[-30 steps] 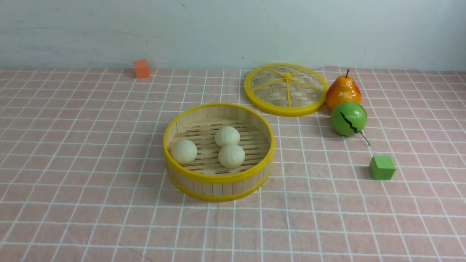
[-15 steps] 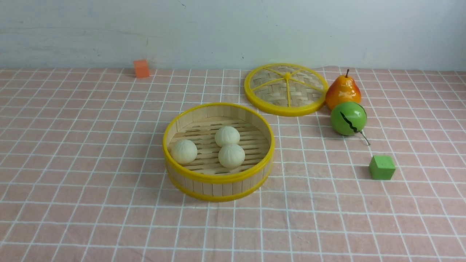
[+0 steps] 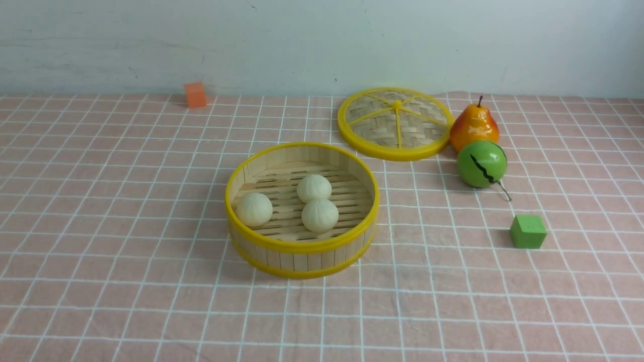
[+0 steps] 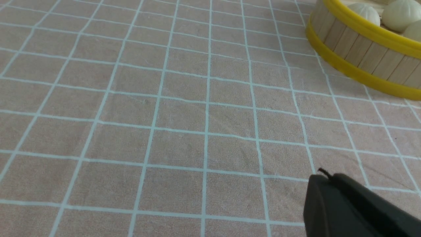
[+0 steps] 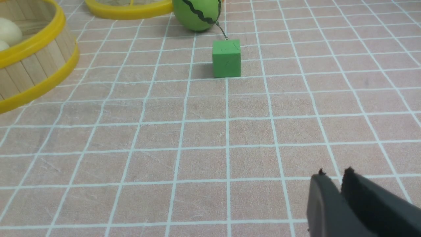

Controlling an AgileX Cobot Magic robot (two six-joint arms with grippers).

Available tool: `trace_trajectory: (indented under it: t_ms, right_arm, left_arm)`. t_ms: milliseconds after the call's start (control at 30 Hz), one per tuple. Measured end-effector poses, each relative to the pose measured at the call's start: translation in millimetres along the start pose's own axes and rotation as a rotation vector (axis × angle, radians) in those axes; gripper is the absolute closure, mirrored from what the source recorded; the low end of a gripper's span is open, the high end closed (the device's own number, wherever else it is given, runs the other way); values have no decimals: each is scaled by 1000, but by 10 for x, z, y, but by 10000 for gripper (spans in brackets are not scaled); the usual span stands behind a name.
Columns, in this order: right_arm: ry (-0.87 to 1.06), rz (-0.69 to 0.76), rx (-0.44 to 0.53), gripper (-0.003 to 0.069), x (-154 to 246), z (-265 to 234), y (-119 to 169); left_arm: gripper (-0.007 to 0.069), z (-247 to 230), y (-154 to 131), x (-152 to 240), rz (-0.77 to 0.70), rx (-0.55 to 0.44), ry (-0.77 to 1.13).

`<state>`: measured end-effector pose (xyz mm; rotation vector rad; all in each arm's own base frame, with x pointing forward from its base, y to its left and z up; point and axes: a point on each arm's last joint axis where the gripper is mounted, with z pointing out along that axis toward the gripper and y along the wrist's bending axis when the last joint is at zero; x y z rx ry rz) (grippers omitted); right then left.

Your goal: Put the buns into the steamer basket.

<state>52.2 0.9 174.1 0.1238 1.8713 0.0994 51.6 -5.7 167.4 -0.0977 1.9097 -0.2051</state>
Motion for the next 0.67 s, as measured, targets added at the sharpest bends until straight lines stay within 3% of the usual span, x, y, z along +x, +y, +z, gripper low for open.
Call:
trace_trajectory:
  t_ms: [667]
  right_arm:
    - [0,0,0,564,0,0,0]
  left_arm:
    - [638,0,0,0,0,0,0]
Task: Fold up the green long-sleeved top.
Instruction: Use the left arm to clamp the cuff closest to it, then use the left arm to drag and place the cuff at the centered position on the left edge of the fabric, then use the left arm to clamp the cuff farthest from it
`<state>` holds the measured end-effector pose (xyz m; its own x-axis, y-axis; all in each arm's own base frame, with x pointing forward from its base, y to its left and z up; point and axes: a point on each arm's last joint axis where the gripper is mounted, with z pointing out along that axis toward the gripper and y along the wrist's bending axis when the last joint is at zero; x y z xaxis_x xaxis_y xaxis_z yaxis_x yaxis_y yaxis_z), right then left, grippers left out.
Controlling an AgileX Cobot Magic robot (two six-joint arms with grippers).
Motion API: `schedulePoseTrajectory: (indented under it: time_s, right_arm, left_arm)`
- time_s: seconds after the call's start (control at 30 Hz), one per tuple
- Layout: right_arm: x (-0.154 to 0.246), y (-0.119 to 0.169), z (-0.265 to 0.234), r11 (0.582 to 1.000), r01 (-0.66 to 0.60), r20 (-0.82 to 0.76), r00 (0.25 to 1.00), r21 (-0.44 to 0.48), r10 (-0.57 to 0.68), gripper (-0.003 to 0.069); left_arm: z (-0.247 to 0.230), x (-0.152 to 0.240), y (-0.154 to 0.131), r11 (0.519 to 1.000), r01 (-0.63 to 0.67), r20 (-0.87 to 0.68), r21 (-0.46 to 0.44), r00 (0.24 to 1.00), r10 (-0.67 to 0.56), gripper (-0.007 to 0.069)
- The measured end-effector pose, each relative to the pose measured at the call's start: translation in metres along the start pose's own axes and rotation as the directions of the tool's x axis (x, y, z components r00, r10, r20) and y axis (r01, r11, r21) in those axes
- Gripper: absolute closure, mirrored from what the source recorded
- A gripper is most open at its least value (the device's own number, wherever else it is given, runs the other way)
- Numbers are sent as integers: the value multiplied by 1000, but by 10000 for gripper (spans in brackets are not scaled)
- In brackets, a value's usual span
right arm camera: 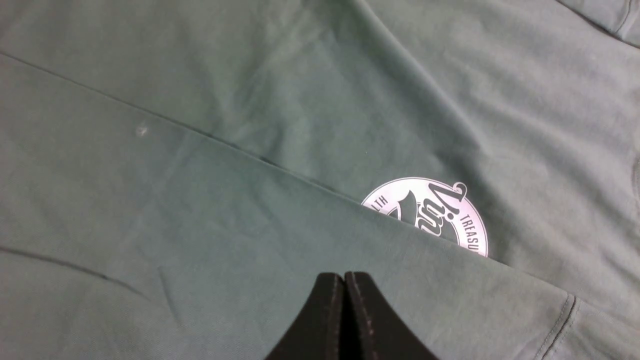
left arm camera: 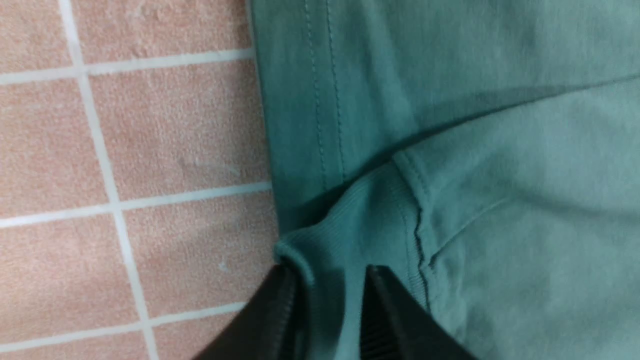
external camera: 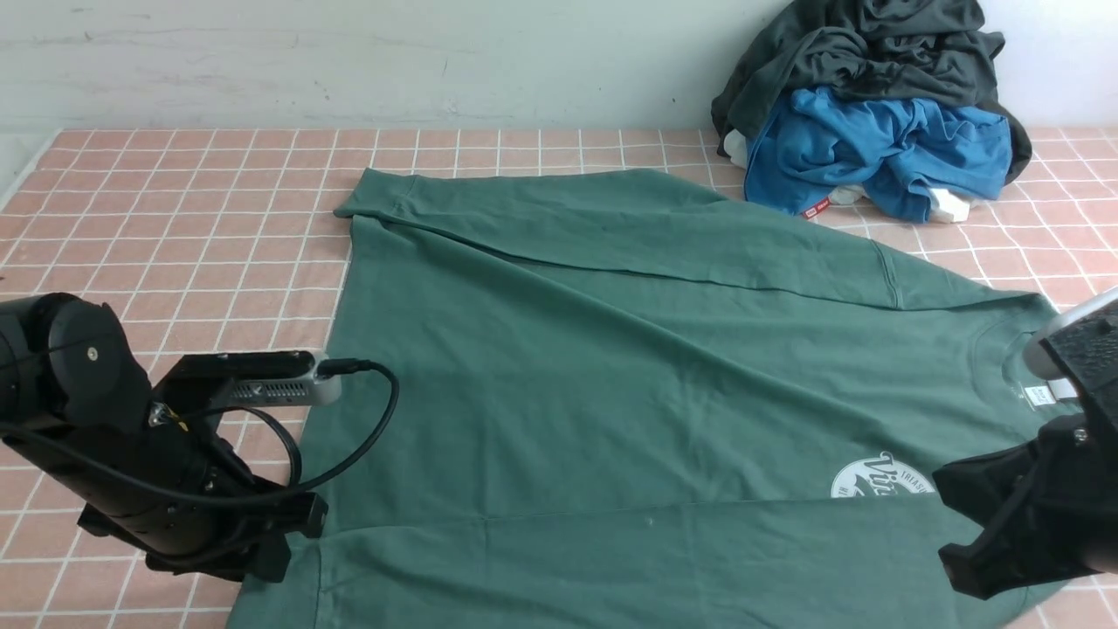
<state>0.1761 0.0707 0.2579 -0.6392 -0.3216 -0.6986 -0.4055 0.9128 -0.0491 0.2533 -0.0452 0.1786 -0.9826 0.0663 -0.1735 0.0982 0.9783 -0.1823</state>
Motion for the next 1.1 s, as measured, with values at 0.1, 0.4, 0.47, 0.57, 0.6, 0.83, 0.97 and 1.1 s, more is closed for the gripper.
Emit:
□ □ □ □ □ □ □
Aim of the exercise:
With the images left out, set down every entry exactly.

Output of the exercise:
[-30 steps] 
[-15 steps] 
[+0 steps] 
[+0 steps] 
[+0 steps] 

Controlling an AgileX Cobot Magic robot (two six-joint arms with grippers).

Available tool: `trace_trajectory: (indented under it: t_ms, right_arm, left_arm)`. t_ms: milliseconds after the call's start (control at 30 Hz), one per tuple. Measured end-effector poses, each relative to the pose measured at the call's start: translation in millimetres along the start pose's own axes and rotation as a rotation vector (axis × angle, radians) in those axes; gripper is the absolute closure, mirrored from what the source recorded; the low end of a gripper's span is open, the high end closed (the device's own number, wherever else it is given, runs the other way); values have no decimals: each is scaled by 1000, but by 10 for x, z, y, but by 10000 for gripper (spans in brackets are not scaled); the usual span stands behind a name.
Columns, in this order: right_arm: ry (-0.87 to 1.06), rz (-0.69 to 0.76), rx (-0.44 to 0.53), gripper (-0.003 to 0.069), x (-154 to 246), z (-265 to 234), y (-119 to 169); left_arm: gripper (-0.007 to 0.069), z (-247 to 230), y (-154 to 131), x (-152 to 240), rz (-0.77 to 0.70), rx (-0.55 to 0.44), ry (-0.77 to 1.13).

`<state>`: measured end-effector pose (xyz mm; rotation vector rad; all in each arm's own base frame, with x pointing forward from its base, y to its left and z up; point and axes: a point on each arm's last joint axis where the gripper is mounted, with z pointing out along that axis toward the gripper and y along the wrist's bending axis when the last joint is at zero; x y z rx ry rz) (grippers omitted); right then left.

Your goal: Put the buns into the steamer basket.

<state>52.2 0.9 174.1 0.1238 1.8713 0.0994 51.6 -5.7 167.4 -0.0977 1.9097 -0.2051</state>
Motion for the next 0.67 s, as measured, targets added at the sharpest bends until straight lines stay within 3% of the usual span, x, y, z along +x, +y, +z, gripper low for open.
Call:
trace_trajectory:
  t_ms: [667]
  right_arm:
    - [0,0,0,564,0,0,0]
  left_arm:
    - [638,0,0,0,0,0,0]
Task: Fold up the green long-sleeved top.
Instruction: Use the left arm to clamp the cuff closest to it, then use the left arm to drag and place the cuff at the centered position on the left edge of the fabric, then use the left arm to clamp the cuff farthest from it
`<state>` holds the measured end-effector pose (xyz m; its own x-axis, y-axis; all in each arm's own base frame, with x pointing forward from its base, y to its left and z up; point and axes: a point on each arm's last joint axis where the gripper is mounted, with z pointing out along that axis toward the gripper and y along the wrist's bending axis when the last joint is at zero; x y z xaxis_x xaxis_y xaxis_z yaxis_x yaxis_y yaxis_z), right then left, grippers left out.
Controlling an AgileX Cobot Magic robot (two six-joint arms with grippers).
Motion API: `schedulePoseTrajectory: (indented under it: time_s, right_arm, left_arm)`
- time_s: seconds after the call's start (control at 30 Hz), one per tuple
- Layout: right_arm: x (-0.154 to 0.246), y (-0.119 to 0.169), z (-0.265 to 0.234), r11 (0.582 to 1.000), r01 (-0.66 to 0.60), r20 (-0.82 to 0.76), r00 (0.25 to 1.00), r21 (-0.44 to 0.48), r10 (-0.57 to 0.68), gripper (-0.003 to 0.069); left_arm: z (-0.247 to 0.230), x (-0.152 to 0.240), y (-0.154 to 0.131), r11 (0.519 to 1.000), r01 (-0.63 to 0.67), r20 (-0.87 to 0.68), r21 (-0.46 to 0.44), r00 (0.24 to 1.00), r10 (-0.67 to 0.56), gripper (-0.007 to 0.069)
- The measured end-effector pose, each relative to the pose measured at the call's start: translation in metres along the start pose's own axes and rotation as the directions of the tool's x axis (x, y, z components r00, r10, r20) and y axis (r01, r11, r21) in those axes
- Gripper: absolute closure, mirrored from what the source recorded
- A gripper is most open at its least value (the device's own number, wherever else it is given, runs the other way)
- Numbers are sent as integers: the value multiplied by 1000, but by 10000 for gripper (spans in brackets are not scaled)
- In brackets, a value's usual span
right arm camera: 
left arm camera: 
external camera: 
<state>0.1761 0.0707 0.2579 -0.6392 -0.3216 -0.6986 -0.4055 0.9128 -0.0491 0.2533 -0.0452 0.1786 -0.9826 0.0663 -0.1735 0.0982 0.9783 -0.1823</state>
Motion for the next 1.1 s, as measured, with values at 0.1, 0.4, 0.47, 0.57, 0.6, 0.83, 0.97 and 1.1 s, more is closed for the gripper.
Emit:

The exercise requires no additional content.